▶ **How to complete this task**
Reproduce exactly, from the data that follows, the line with "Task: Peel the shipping", the line with "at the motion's", and every line that lies between them.

▶ **Input records**
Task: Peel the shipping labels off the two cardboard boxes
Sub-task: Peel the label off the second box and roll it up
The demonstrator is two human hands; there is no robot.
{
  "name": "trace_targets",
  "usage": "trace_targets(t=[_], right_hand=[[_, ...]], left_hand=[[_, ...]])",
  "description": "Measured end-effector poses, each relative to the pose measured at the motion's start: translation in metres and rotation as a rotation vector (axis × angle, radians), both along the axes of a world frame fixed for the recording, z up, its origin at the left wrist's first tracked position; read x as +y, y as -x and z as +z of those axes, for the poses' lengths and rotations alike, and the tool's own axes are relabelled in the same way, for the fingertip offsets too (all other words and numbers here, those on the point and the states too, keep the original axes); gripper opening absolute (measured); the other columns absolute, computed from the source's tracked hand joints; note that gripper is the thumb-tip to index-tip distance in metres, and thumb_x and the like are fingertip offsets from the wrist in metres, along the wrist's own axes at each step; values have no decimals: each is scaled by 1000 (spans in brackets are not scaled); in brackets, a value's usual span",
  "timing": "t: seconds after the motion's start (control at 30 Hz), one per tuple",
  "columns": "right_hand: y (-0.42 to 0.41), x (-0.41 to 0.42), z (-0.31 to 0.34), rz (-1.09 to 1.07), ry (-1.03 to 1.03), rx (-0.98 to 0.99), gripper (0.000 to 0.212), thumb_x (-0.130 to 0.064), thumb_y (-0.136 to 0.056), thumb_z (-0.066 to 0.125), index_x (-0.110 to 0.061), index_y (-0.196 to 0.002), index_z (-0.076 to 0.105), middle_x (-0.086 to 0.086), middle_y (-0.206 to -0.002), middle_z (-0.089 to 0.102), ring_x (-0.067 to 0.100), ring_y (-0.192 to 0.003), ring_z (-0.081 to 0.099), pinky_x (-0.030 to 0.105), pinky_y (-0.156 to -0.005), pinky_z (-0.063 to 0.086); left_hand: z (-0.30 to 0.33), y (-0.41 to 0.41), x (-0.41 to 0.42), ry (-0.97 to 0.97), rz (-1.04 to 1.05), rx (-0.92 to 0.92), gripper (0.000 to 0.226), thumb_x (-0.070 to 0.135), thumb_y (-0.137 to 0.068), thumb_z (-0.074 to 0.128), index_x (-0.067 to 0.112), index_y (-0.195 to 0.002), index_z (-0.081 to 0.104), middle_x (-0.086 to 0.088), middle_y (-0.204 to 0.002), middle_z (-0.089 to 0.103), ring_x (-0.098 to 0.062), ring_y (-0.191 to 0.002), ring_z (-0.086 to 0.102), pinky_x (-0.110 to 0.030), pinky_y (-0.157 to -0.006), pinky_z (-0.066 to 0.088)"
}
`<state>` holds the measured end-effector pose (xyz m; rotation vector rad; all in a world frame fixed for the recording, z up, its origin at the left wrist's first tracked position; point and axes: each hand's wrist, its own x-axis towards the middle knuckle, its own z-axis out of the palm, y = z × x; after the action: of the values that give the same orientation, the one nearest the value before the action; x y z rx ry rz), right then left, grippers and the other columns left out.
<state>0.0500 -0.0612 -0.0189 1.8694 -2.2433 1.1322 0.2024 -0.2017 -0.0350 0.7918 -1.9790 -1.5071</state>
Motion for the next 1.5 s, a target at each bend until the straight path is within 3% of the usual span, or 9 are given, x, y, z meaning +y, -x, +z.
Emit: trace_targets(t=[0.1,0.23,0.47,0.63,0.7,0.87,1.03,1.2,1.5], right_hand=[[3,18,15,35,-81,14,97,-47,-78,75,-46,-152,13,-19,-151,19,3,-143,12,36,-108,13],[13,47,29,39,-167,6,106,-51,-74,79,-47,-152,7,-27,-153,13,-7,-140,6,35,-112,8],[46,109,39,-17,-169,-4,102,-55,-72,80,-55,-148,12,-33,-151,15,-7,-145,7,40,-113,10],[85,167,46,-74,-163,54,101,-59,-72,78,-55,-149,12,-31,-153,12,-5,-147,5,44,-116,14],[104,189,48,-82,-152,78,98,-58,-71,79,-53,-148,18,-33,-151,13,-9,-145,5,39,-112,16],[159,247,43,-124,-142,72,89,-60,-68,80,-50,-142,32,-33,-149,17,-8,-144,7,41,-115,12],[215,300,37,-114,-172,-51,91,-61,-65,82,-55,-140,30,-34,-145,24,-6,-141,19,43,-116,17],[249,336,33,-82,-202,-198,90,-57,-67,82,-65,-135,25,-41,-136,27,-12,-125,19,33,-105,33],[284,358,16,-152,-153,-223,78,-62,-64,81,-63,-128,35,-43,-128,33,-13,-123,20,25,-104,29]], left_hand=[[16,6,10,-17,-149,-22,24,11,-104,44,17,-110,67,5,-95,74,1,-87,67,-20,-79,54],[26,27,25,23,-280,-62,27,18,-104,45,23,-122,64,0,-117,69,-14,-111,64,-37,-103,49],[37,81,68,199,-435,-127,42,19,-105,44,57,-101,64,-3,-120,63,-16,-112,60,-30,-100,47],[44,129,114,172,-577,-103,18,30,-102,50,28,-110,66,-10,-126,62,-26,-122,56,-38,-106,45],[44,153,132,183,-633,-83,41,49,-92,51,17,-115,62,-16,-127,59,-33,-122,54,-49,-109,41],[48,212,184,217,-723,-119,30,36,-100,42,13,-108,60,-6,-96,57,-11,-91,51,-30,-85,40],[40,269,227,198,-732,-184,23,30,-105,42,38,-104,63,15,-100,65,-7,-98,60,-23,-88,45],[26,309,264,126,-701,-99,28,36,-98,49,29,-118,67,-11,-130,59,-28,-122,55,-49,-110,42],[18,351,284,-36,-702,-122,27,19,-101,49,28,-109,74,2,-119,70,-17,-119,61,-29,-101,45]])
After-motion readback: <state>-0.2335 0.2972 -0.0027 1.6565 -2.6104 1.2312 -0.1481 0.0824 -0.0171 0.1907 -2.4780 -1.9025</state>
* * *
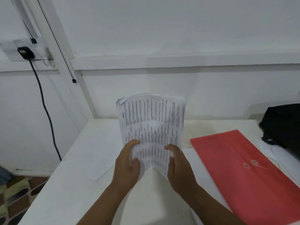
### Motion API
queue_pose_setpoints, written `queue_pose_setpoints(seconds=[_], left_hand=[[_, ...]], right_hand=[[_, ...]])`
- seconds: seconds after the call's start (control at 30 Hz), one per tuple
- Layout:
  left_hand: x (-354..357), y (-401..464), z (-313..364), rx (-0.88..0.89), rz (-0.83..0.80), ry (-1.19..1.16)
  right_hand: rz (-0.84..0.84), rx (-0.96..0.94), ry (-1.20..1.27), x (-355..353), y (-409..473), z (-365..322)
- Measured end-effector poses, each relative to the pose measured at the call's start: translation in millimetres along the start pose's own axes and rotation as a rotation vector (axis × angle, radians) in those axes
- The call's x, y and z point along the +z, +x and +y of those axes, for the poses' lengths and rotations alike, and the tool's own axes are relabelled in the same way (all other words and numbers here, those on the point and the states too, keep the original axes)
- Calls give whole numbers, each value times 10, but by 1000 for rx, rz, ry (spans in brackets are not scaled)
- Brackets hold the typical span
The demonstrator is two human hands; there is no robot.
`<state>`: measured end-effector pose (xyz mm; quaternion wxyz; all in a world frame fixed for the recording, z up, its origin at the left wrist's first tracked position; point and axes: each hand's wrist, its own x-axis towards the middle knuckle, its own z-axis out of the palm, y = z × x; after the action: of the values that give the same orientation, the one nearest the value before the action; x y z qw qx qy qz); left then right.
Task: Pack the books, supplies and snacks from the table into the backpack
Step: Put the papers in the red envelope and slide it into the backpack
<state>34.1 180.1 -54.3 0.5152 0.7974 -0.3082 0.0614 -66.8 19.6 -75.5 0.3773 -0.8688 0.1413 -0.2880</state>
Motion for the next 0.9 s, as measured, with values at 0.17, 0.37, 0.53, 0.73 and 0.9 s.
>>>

▶ **Written response**
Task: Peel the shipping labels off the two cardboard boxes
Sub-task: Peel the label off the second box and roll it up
The demonstrator is two human hands; there is no robot.
{
  "name": "trace_targets",
  "usage": "trace_targets(t=[_], right_hand=[[_, ...]], left_hand=[[_, ...]])",
  "description": "Measured end-effector poses, each relative to the pose measured at the motion's start: translation in metres and rotation as a rotation vector (axis × angle, radians), both along the axes of a world frame fixed for the recording, z up, its origin at the left wrist's first tracked position; read x as +y, y as -x and z as +z of those axes, for the poses' lengths and rotations alike, and the tool's own axes are relabelled in the same way, for the fingertip offsets too (all other words and numbers here, those on the point and the states too, keep the original axes); gripper opening absolute (measured); the other columns absolute, computed from the source's tracked hand joints; note that gripper is the thumb-tip to index-tip distance in metres, and thumb_x and the like are fingertip offsets from the wrist in metres, along the wrist's own axes at each step; values have no decimals: each is scaled by 1000 (spans in brackets are not scaled); in brackets, a value's usual span",

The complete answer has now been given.